Perfeito. Mas, se Laura ou Débora não explicarem seus objetivos, todos esses significados jamais serão compreendidos pelos visitantes. Gullar recarrega suas munições: “Trata-se da arte da boa idéia, da caninha 51. Esse tipo de trabalho não tem artesanato, não tem técnica, não tem linguagem. Já se usou de tudo: balde, bacia, ovo frito. É uma falta de imaginação, uma grande bobagem que não me interessa. Prefiro ficar em casa lendo Hamlet.” Segundo Gullar, esse beco sem saída em que enveredou a produção contemporânea nasce de um grande equívoco: o de se imaginar que a pura expressão possa ser uma obra de arte. “Uma mancha no chão, uma água escorrendo, tudo isso é expressão, mas não é arte. Se alguém pisa no meu pé e eu grito de dor, isso é uma expressão, mas não arte”, diz.
O curador Moacir dos Anjos pensa o contrário. Nome por trás dessa edição do Panorama da Arte Brasileira (nome da exposição da qual o Quebra- molas de Débora Bolsoni faz parte), ele acha que as questões provocadas no visitante da mostra já são em si uma situação estética. “Quando um artista como a Débora decide trabalhar com a paçoca, ele não está preocupado com o fato de ser um alimento perecível. A idéia era encontrar um material que fosse ligado à memória, à questão do afeto”, diz. “Na situação criada, é o visitante que fica com receio de provocar um acidente ao se aproximar do quebra-molas.” Mesmo assim, alguns desavisados esbarraram no monte de farinha, que, é bom frisar, não foi fácil de ser feito.
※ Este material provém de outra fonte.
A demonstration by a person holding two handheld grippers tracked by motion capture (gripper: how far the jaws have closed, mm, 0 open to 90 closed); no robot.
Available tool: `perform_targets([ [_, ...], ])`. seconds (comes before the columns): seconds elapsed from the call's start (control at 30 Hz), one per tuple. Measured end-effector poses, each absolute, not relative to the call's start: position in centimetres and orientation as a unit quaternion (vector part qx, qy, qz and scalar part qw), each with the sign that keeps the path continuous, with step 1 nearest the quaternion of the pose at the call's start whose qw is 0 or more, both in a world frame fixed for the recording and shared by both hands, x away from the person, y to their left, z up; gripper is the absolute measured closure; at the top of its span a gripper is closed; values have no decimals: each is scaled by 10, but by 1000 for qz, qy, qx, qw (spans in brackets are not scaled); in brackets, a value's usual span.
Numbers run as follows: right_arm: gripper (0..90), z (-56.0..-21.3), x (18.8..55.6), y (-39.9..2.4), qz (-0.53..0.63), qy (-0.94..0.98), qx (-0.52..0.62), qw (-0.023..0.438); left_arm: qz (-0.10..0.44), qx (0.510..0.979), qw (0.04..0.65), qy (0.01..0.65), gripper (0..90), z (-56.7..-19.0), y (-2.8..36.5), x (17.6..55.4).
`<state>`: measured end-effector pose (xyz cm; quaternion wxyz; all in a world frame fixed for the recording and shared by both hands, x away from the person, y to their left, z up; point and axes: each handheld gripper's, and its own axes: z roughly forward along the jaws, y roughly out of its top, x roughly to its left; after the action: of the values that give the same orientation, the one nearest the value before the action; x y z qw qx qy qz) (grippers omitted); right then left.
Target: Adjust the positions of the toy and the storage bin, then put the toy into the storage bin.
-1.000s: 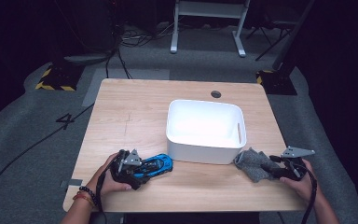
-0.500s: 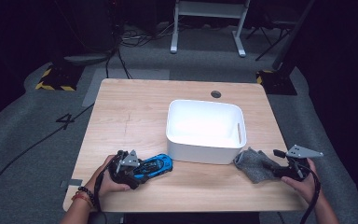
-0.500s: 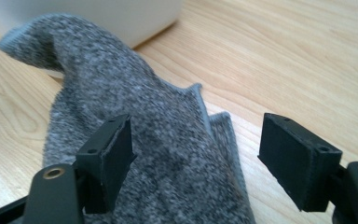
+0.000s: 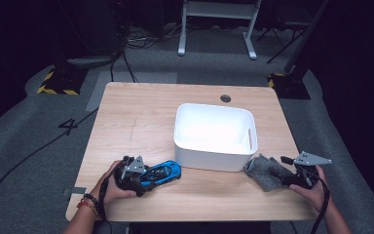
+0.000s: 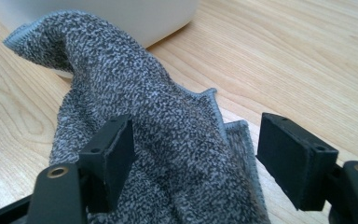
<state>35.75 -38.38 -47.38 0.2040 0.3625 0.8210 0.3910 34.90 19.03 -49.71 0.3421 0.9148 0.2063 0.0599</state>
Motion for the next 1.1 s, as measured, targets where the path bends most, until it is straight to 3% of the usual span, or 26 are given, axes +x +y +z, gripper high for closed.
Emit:
perform_targets([
  [0.47, 274, -480, 360, -379, 380, 829, 360, 197, 70, 913, 347, 204, 244, -491, 189, 347],
  [1.1, 279, -489, 359, -375, 368, 838, 357, 187, 100, 860, 461, 192, 244, -446, 194, 336],
])
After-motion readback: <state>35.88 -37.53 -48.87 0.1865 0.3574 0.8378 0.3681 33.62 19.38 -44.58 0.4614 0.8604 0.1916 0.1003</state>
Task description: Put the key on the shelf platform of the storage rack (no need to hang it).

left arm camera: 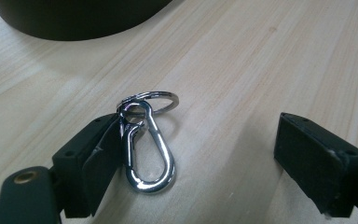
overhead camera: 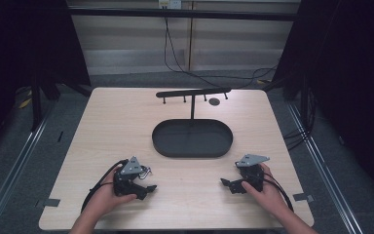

Débora precisou de dois assistentes para misturar o amendoim moído e a farinha de mandioca, aos quais eram adicionadas quantidades generosas de óleo para dar liga. Em suas pesquisas, ela descobriu que essa receita não mudou desde que passou a ser usada nas festas juninas pelo Brasil afora. Seu cheiro forte certamente vai atrair os ratos famintos do Parque do Ibirapuera. Para evitar que a mostra vire uma versão vanguardista de Ratatouille, o museu dispensou as ratoeiras. Simplesmente dedetizou a área ao redor do quebramolas que dá água na boca.